The data below should be restated word for word, pictures omitted.

Dataset content -
..........
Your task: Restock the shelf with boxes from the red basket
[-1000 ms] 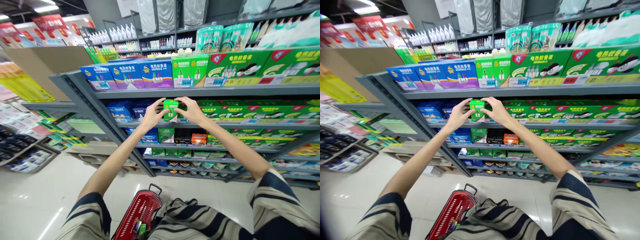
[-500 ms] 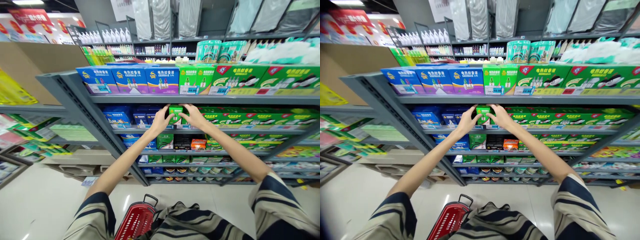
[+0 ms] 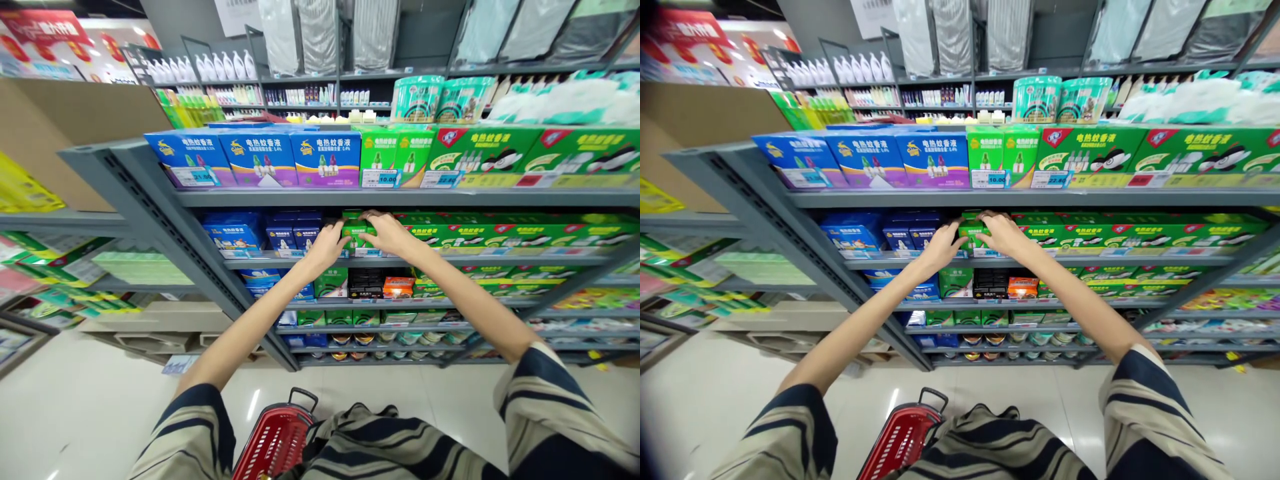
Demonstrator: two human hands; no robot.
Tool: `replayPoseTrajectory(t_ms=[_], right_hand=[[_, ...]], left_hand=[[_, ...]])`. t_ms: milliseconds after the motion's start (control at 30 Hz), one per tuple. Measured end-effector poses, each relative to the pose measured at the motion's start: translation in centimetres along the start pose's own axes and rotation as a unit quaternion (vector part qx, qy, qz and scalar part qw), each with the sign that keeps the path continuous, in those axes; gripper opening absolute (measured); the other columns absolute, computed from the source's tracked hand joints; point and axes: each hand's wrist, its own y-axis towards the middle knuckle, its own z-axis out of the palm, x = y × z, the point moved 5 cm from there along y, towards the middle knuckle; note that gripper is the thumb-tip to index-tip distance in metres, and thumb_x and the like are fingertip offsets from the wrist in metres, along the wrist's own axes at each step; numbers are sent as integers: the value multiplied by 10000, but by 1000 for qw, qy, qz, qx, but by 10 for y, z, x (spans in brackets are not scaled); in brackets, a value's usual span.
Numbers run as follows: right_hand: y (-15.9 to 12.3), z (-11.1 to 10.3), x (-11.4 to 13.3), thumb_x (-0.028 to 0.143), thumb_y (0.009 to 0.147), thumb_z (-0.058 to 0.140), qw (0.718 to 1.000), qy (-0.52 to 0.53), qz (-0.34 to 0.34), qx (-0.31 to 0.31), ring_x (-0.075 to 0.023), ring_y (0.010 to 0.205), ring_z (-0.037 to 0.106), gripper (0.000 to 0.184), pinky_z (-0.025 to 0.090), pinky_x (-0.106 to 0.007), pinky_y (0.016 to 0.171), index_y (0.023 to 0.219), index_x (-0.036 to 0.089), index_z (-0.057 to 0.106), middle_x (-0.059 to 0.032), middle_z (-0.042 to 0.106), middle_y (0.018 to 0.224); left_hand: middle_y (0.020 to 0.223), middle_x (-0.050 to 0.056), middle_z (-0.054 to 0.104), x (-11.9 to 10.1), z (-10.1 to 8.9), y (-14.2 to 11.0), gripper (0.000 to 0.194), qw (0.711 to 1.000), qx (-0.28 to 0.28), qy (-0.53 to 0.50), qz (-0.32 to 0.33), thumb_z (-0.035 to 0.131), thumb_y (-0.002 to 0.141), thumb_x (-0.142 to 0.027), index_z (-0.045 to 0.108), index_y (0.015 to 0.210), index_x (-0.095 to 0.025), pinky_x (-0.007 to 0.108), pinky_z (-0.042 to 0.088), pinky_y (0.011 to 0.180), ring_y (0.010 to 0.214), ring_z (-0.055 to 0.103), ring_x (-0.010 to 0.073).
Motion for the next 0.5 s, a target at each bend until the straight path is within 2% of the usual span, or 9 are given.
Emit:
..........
Answer box -
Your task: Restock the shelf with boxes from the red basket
[-1000 ms] 
[-500 ms] 
[+0 ms] 
Demonstrator: two human hands; no robot.
Tool: `replayPoseTrajectory(t_ms=[_], right_hand=[[_, ...]], left_hand=[[_, ...]])`. t_ms: milliseconds after the motion's start (control at 30 Hz), one per tuple. Measured end-effector poses, each relative to the pose measured at the motion's start: translation in centimetres along the start pose's own axes and rotation as a unit quaternion (vector part qx, qy, qz and scalar part qw), each with the sign that keeps the path continuous, in those axes; gripper opening absolute (measured); the other columns absolute, computed from the source's tracked hand joints; point and axes: each hand's wrist, its own y-axis towards the middle knuckle, its own z-axis out of the palm, x = y × z, the point moved 5 cm from there along y, towards the middle knuckle; note that gripper is the thumb-tip to index-tip distance in metres, and thumb_x and the like are fingertip offsets from the wrist in metres, along the wrist's own axes at each step; numbers are sent as integers: the value multiplied by 10000, but by 1000 for qw, qy, qz, qx, but by 10 for y, z, x (spans in brackets are not scaled); in brackets, a value's usual span.
Numbers run as follows: right_hand: y (-15.9 to 12.3), z (-11.1 to 10.3), x (-11.4 to 13.3), thumb_x (-0.028 to 0.143), thumb_y (0.009 to 0.147), thumb_z (-0.058 to 0.140), qw (0.718 to 1.000), qy (-0.52 to 0.53), qz (-0.34 to 0.34), qx (-0.31 to 0.31), ring_x (-0.075 to 0.023), ring_y (0.010 to 0.205), ring_z (-0.037 to 0.106), gripper (0.000 to 0.184), pinky_z (-0.025 to 0.090), pinky_x (-0.106 to 0.007), pinky_y (0.016 to 0.171), index_y (0.023 to 0.219), index_x (-0.036 to 0.089), index_z (-0.057 to 0.106), middle_x (-0.059 to 0.032), middle_z (-0.042 to 0.106), middle_y (0.018 to 0.224); left_hand: middle_y (0.020 to 0.223), middle_x (-0.050 to 0.056), middle_z (-0.054 to 0.104), x (-11.9 to 10.1), z (-10.1 to 8.9), y (-14.2 to 11.0), gripper (0.000 to 0.194), qw (0.711 to 1.000), qx (-0.28 to 0.28), qy (-0.53 to 0.50), qz (-0.32 to 0.33), thumb_z (-0.035 to 0.131), thumb_y (-0.002 to 0.141), thumb_x (-0.142 to 0.027), index_z (-0.045 to 0.108), index_y (0.015 to 0.210), index_x (-0.095 to 0.025), pinky_x (-0.007 to 0.108), pinky_z (-0.042 to 0.088), pinky_y (0.011 to 0.180), ring_y (0.010 to 0.214), ring_z (-0.055 to 0.103), ring_x (-0.010 to 0.073).
Motion for the next 0.5 s, a target at each bend until the straight path is within 2% of the usual span, or 9 are given.
Emit:

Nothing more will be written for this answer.